さらにここに飛び込んでくるのがビリー少年、13歳。ロスで女の子たちを引っかけて遊んでいた少年が、ノーマンじいさんに怒られて釣りに連れていかれてからというもの、だんだんノーマンと打ち解けるようになりまして、すっかり素直な少年に。最後はノーマンとゴールデン・ポンドの主釣りまで成功するというラッキー・ボーイです。中盤はこのビリーとノーマンのやんちゃぶりをエセルが見守るというのが主題ですので、日本語タイトルは「黄昏」となってますが、決してじいさんだけにスポットライトが当たった映画ってわけじゃないんだなと。
ただ、クライマックスでチェルシーとノーマンの長年の確執がやっと解かれたように、主役はあくまでこっちというか、そうした家族の営みを見守るゴールデン・ポンドこそ主役であるというか。ラストでノーマンとエセルが仲良くゴールデン・ポンドのほとりを散歩するように、たとえこの夫婦が亡くなってもゴールデン・ポンドは変わることなくそこにあり、チェルシー夫婦に受け継がれ、きっとビリーにも受け継がれていくのだろうなぁと。

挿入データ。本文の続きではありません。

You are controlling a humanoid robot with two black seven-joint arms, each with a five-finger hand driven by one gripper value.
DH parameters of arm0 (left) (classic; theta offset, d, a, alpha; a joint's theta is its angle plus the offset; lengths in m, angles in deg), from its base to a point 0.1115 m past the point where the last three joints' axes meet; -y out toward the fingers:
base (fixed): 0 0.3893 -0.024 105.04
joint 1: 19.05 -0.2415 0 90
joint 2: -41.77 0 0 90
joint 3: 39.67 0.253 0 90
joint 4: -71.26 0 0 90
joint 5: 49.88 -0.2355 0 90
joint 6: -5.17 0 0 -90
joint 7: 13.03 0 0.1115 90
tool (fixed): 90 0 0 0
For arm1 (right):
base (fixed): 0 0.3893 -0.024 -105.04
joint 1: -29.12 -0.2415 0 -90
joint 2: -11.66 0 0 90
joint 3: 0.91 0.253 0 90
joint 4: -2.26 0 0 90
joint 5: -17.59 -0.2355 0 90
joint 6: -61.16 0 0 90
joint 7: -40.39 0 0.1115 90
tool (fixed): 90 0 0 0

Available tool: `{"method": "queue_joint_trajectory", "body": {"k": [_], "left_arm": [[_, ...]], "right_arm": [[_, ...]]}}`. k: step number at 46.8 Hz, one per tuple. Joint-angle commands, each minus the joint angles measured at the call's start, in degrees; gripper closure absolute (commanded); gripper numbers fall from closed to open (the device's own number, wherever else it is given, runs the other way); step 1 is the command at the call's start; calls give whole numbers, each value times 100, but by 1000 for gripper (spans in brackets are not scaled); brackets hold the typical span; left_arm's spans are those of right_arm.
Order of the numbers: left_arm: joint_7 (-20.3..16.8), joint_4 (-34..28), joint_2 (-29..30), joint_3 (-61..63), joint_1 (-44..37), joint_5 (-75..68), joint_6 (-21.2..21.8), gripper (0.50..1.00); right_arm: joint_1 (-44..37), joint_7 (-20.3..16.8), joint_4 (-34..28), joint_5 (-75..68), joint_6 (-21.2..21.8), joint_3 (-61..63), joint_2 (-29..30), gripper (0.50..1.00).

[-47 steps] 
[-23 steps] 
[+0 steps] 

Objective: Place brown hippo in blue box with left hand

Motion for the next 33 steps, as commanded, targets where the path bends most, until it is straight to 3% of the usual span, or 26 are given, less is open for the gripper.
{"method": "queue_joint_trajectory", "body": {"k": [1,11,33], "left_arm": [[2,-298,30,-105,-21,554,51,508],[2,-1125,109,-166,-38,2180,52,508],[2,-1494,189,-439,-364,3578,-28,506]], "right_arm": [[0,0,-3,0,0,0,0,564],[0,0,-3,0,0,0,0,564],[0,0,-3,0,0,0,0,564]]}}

しかし、クライマックスが実はもう1つありまして、前から心臓が悪いと言われているノーマンが発作で倒れちゃうんですよ。そこでいつも冷静なエセルが取り乱すという夫婦の愛情を忍ばせるシーンがあるんですけど、あそこら辺の展開は、ヘンリー=フォンダ氏が主演だってんで舞台とは違うような気がしました(未確認ですので推定ですが)。ヘンリー=フォンダ氏が主役だってんで入れたような感じもしました(そうでないと原題とのつながりとか、その前のビリーとの交流とかが浮く感じになる)。まぁ、そういうところを読んだ上で、日本語タイトルに「黄昏」とつけたとしたら、これはこれで秀逸だなと思いました。